● Exercise directions: Print, exactly as given, each line of the data from the line containing "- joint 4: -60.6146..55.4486" up to and including its last line.

● Supplied information:

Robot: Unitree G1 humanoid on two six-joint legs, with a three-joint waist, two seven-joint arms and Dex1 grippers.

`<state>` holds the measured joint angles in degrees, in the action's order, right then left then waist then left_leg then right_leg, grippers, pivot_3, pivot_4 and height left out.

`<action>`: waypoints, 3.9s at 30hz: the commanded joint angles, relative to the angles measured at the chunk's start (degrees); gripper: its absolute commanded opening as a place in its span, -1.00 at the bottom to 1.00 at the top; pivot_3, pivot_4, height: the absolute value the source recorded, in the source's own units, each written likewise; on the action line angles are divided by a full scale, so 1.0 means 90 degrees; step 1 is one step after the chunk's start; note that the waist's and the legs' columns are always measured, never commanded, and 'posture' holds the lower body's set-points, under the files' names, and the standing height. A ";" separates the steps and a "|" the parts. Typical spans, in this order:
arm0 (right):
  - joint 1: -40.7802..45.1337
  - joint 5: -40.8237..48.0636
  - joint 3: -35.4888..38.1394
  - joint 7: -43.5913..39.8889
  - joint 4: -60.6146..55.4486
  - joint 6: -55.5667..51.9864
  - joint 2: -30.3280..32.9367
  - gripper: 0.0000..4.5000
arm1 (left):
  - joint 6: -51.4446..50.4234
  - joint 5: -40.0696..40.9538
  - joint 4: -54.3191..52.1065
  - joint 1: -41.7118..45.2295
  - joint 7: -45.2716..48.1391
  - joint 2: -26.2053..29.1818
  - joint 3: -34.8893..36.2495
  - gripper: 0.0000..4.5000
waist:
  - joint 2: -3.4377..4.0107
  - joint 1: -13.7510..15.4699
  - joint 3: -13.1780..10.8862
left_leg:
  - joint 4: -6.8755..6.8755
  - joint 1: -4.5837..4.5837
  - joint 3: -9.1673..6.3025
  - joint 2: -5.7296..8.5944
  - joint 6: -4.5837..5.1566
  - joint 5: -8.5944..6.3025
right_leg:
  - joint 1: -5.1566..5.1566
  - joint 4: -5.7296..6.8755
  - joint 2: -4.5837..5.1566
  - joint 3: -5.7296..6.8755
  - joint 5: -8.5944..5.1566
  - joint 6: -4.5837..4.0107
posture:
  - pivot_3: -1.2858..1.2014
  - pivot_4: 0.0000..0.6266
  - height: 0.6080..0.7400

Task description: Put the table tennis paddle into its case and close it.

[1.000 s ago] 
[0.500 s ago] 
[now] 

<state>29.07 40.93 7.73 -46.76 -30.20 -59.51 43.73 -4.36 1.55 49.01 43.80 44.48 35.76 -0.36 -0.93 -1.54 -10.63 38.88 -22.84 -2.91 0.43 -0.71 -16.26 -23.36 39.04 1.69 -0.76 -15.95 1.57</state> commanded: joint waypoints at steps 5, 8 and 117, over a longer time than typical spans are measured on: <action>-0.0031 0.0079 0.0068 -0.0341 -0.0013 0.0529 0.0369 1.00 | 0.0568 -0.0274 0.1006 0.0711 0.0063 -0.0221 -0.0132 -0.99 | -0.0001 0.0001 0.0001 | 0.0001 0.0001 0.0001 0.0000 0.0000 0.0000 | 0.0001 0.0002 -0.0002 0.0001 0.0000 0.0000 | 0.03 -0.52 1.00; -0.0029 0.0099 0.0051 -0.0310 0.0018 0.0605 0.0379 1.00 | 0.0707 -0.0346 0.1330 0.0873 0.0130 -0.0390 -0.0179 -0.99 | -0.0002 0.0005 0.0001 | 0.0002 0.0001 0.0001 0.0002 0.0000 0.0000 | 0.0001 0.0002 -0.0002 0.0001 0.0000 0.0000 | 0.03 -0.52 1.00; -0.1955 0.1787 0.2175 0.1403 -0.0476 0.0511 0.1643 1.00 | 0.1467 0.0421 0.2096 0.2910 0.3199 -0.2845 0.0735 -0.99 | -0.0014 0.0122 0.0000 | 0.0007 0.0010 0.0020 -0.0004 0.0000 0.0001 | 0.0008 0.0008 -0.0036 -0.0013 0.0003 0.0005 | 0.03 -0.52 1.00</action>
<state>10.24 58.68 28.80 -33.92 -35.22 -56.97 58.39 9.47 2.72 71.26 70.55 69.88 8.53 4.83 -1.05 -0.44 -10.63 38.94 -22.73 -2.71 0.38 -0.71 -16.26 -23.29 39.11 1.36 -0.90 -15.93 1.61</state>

● Output below:
  - joint 4: -60.6146..55.4486
  - joint 6: -55.5667..51.9864
  - joint 2: -30.3280..32.9367
  - gripper: 0.0000..4.5000
arm1 (left):
  - joint 6: -51.4446..50.4234
  - joint 5: -40.0696..40.9538
  - joint 4: -54.3191..52.1065
  - joint 1: -41.7118..45.2295
  - joint 7: -45.2716..48.1391
  - joint 2: -26.2053..29.1818
  - joint 3: -34.8893..36.2495
  - gripper: 0.0000..4.5000
waist:
  - joint 2: -3.4377..4.0107
  - joint 1: -13.7510..15.4699
  - joint 3: -13.1780..10.8862
left_leg:
  - joint 4: -6.8755..6.8755
  - joint 1: -4.5837..4.5837
  - joint 3: -9.1673..6.3025
  - joint 2: -5.7296..8.5944
  - joint 6: -4.5837..5.1566
  - joint 5: -8.5944..6.3025
right_leg:
  - joint 1: -5.1566..5.1566
  - joint 4: -5.7296..6.8755
  - joint 2: -4.5837..5.1566
  - joint 3: -5.7296..6.8755
  - joint 5: -8.5944..5.1566
  - joint 6: -4.5837..4.0107
posture:
  - pivot_3: -1.2858..1.2014
  - pivot_4: 0.0000..0.6266
  - height: 0.6080..0.7400

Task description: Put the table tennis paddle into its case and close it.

[1.000 s ago] 
[0.500 s ago] 
[now] 

<state>29.07 40.93 7.73 -46.76 -30.20 -59.51 43.73 -4.36 1.55 49.01 43.80 44.48 35.76 -0.36 -0.93 -1.54 -10.63 38.88 -22.84 -2.91 0.43 -0.71 -16.26 -23.36 39.04 1.69 -0.76 -15.95 1.57</state> commanded: joint waypoints at steps 5, 8 and 117, over a longer time than typical spans are measured on: <action>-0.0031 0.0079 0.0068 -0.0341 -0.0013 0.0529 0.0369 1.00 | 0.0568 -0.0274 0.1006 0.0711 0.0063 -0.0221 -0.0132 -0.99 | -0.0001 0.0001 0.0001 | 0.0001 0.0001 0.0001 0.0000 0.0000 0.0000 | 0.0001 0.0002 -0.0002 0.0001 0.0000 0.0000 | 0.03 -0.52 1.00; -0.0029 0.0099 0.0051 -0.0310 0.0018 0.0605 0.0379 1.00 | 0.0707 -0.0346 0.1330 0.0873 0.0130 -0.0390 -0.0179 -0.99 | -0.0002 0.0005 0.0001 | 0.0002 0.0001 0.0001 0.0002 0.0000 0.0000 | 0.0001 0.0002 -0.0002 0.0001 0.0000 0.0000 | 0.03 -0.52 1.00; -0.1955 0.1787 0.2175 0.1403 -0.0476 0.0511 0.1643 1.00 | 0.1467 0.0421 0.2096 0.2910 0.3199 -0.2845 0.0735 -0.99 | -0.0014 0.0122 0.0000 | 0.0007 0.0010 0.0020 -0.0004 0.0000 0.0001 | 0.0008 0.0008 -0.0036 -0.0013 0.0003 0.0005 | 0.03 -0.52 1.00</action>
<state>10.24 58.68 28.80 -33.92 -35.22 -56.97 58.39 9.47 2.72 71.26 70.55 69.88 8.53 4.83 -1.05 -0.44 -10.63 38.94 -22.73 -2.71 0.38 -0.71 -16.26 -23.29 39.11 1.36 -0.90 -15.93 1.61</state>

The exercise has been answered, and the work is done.